§ **TRY IT**:
Work through the data below and copy out every line where "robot" is found.

═══ INPUT DATA

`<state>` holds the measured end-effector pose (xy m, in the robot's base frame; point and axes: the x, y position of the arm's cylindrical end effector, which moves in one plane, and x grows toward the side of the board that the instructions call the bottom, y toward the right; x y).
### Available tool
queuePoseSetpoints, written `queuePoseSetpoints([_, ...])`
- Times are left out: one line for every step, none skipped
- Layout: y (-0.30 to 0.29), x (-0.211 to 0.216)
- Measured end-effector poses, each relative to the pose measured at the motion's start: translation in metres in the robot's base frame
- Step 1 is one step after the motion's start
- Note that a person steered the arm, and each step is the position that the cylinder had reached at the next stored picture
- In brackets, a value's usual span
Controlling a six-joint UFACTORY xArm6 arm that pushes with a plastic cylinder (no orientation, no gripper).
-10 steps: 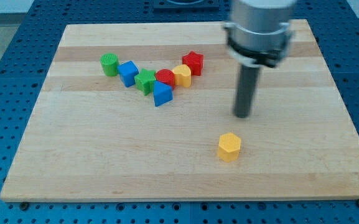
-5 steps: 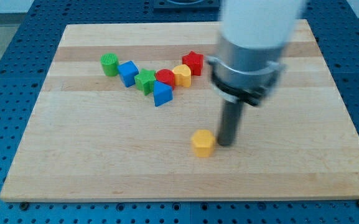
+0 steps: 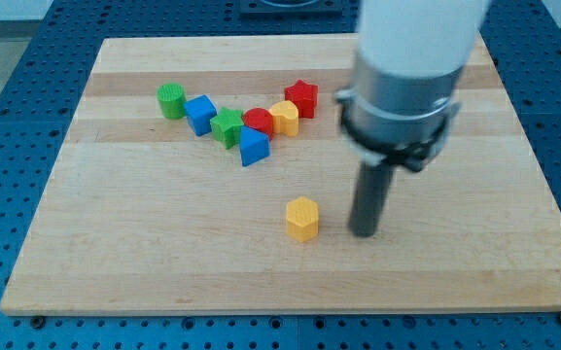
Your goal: Move the yellow hexagon diagonally to the blue triangle
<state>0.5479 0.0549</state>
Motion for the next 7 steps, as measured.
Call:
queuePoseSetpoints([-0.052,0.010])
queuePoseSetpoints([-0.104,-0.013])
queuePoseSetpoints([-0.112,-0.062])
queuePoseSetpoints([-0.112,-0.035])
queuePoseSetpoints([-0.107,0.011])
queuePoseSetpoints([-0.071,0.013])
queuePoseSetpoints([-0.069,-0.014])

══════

§ **COMPLETED TASK**:
`<state>` holds the measured end-effector pose (xy m, in the robot's base frame; point and axes: the x, y position of the arm's cylindrical end effector, which moves in one plane, and x grows toward the side of the board that the instructions call the bottom, y toward the right; x y).
- Measured end-effector poses, each relative to the pose measured at the motion's start: translation in metres in the robot's base frame

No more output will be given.